Problem to solve: Lines from the records below that contain the word "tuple" are to be copied out.

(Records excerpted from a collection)
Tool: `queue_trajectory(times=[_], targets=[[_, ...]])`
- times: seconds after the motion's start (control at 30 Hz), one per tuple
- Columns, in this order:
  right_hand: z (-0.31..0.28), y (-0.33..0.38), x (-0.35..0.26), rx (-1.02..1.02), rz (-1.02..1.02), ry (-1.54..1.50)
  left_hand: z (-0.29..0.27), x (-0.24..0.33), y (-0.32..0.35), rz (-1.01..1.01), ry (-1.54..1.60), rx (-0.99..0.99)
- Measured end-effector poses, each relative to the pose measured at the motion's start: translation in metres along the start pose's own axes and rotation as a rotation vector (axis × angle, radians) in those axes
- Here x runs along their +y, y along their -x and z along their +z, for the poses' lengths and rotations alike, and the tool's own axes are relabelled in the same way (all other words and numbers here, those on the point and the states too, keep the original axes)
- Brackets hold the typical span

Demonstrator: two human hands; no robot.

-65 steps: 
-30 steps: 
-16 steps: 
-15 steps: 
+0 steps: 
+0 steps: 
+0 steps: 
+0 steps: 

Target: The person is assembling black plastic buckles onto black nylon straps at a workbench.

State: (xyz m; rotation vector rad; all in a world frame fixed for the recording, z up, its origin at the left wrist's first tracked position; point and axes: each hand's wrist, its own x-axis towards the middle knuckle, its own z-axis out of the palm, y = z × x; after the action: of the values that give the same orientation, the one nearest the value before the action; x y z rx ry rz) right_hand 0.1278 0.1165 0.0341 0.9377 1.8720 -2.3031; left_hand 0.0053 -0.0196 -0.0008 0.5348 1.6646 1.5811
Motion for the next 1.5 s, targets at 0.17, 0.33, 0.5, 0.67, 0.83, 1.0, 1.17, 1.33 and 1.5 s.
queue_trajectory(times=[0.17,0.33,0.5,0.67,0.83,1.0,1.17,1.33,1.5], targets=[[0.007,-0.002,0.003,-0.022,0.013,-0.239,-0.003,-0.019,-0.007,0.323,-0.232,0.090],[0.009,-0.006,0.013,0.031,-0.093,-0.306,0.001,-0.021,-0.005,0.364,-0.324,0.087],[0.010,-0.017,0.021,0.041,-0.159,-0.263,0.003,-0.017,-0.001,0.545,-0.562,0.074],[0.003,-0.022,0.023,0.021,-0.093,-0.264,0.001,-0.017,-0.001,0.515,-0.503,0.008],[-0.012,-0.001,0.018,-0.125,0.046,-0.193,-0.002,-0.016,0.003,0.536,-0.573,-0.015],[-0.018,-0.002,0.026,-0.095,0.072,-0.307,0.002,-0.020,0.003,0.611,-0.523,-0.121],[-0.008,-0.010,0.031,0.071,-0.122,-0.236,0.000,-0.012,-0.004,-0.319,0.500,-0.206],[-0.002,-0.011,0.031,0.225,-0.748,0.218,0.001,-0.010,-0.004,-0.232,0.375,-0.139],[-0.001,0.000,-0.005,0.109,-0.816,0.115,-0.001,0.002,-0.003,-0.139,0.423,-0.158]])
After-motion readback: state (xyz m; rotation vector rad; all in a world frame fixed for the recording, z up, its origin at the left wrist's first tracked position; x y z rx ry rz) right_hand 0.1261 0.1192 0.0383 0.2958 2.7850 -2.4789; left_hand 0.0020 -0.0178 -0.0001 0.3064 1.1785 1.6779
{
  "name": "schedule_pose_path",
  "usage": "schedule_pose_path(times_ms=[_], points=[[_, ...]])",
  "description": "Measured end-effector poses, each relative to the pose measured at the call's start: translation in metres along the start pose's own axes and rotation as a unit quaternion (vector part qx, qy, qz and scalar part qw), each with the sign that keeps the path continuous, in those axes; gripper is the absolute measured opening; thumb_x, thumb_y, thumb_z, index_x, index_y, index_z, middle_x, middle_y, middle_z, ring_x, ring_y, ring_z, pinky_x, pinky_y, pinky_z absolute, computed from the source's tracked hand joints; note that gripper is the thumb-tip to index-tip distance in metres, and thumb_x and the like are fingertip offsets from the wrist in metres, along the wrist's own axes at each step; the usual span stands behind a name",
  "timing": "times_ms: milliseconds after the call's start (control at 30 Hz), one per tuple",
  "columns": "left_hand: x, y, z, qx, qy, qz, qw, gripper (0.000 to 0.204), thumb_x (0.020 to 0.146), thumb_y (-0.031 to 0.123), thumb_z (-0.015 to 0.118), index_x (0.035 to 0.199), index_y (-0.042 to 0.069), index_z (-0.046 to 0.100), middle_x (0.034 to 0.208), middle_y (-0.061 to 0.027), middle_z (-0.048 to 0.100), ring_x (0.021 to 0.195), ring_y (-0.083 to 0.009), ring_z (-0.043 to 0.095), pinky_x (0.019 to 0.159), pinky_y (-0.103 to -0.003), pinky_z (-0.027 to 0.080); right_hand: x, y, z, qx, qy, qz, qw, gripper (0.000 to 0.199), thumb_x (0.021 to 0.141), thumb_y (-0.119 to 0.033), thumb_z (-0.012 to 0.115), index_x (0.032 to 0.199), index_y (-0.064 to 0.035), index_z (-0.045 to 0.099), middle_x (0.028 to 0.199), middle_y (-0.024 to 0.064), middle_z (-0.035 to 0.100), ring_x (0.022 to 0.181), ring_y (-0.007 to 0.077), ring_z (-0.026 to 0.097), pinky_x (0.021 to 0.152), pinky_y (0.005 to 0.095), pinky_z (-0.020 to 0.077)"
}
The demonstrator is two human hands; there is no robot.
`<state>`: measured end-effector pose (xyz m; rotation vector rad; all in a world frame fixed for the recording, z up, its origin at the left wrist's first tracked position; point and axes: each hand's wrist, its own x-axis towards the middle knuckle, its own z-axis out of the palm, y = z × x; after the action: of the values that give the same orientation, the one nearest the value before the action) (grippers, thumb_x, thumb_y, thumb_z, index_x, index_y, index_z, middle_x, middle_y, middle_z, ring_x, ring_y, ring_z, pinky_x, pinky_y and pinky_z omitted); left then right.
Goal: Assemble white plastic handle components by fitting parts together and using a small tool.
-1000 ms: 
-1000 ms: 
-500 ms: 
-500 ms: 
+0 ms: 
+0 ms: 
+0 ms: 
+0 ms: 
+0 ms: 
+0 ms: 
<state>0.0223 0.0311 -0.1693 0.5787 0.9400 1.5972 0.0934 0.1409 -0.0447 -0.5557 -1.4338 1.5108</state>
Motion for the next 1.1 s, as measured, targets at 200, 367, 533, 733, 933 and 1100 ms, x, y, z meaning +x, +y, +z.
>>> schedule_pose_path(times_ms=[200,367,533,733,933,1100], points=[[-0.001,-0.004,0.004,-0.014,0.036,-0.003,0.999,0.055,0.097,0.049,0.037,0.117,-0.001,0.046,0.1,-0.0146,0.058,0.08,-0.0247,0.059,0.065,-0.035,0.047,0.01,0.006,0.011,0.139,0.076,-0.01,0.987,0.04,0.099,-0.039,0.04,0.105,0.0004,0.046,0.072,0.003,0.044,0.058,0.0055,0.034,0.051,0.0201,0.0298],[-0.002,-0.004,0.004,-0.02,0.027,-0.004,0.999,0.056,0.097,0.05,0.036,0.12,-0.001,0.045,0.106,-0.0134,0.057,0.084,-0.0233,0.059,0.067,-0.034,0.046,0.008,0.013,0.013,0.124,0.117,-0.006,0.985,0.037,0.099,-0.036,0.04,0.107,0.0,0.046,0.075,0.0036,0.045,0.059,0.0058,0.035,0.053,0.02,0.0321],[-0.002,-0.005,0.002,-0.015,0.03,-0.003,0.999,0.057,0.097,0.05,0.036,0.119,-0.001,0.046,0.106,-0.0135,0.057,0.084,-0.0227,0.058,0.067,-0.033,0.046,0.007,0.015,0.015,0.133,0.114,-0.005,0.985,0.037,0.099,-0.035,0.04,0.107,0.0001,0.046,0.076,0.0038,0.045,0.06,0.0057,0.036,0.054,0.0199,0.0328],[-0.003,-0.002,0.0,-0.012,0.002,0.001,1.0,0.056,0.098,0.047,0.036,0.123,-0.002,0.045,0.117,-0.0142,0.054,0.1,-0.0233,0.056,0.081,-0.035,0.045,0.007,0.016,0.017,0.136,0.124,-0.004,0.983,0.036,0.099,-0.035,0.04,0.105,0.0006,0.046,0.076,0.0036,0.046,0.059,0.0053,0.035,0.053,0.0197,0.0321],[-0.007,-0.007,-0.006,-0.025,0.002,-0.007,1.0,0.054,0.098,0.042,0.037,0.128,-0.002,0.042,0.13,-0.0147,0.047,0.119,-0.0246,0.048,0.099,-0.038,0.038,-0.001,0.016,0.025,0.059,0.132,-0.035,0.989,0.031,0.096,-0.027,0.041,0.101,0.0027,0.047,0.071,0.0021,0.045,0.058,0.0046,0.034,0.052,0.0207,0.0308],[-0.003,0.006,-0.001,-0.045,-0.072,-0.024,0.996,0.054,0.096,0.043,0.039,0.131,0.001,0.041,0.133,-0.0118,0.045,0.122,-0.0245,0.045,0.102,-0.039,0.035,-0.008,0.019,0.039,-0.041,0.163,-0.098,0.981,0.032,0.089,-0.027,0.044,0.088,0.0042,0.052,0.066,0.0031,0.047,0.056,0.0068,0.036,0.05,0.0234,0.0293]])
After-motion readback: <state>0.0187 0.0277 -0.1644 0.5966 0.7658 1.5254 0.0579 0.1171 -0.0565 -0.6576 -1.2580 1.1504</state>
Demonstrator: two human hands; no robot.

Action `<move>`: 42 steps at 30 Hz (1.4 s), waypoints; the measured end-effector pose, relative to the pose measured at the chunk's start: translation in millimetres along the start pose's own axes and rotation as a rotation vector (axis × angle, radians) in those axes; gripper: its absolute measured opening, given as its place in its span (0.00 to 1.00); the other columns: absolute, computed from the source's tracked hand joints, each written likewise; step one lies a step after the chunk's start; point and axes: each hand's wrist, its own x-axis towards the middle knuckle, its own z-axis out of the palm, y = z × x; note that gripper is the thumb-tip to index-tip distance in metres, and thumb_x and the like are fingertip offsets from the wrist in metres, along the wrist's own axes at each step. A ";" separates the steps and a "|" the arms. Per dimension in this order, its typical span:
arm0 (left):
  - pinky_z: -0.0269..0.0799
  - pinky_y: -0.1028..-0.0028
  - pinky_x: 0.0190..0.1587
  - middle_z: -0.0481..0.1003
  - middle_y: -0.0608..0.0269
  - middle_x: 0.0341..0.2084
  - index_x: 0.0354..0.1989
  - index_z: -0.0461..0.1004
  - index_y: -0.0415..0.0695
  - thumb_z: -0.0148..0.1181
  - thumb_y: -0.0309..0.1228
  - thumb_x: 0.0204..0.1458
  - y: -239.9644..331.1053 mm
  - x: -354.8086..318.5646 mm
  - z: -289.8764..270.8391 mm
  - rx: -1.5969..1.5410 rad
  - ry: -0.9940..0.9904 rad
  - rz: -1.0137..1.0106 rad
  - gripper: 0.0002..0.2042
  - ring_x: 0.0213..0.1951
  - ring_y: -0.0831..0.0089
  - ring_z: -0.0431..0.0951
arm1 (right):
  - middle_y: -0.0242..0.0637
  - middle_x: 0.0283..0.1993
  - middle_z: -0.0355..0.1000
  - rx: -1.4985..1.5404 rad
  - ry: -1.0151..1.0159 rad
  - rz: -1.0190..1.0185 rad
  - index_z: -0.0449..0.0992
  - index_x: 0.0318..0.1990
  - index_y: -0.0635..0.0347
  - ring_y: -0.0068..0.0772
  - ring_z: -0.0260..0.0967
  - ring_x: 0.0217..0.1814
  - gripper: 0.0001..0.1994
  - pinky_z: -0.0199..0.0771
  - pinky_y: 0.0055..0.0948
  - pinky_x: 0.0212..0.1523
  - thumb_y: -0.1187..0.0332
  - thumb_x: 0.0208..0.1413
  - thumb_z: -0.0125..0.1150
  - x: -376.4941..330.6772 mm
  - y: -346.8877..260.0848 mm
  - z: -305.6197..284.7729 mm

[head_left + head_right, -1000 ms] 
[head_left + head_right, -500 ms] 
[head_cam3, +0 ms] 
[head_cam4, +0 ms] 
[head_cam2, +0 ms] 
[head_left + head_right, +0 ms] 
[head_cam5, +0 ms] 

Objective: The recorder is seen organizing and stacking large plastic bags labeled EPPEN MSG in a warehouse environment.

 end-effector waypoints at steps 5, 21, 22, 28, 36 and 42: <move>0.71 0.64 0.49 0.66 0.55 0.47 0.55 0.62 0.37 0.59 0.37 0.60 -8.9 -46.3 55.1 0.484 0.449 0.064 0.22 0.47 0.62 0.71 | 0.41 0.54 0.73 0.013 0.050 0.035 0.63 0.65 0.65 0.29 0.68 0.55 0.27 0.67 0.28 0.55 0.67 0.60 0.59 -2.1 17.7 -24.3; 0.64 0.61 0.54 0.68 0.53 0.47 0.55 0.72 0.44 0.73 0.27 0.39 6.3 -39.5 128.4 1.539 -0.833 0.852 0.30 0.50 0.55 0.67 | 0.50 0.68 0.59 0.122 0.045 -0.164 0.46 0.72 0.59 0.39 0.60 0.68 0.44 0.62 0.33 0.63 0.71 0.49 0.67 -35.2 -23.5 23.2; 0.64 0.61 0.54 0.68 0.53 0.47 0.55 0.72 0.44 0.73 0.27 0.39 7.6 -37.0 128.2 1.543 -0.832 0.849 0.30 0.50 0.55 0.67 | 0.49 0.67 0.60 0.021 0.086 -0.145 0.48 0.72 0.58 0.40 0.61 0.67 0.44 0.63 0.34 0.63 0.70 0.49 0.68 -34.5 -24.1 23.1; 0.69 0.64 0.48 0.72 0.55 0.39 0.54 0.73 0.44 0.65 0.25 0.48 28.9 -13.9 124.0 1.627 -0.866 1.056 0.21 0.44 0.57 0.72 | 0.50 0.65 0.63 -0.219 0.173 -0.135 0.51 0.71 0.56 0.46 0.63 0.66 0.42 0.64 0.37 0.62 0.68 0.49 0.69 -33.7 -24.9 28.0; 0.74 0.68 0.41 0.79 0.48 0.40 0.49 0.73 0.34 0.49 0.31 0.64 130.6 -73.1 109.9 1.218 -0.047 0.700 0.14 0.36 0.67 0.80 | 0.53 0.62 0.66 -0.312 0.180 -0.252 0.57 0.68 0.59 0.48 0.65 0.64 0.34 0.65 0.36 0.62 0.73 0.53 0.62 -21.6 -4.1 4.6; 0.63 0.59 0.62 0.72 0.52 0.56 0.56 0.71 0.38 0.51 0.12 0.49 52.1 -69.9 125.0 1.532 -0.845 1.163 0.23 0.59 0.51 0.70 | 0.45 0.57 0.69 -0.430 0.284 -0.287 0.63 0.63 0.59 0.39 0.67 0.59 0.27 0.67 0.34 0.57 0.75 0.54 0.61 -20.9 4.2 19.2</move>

Result of the task:
- times: seconds after the motion's start (control at 30 Hz), one per tuple
  "timing": "times_ms: milliseconds after the call's start (control at 30 Hz), one per tuple",

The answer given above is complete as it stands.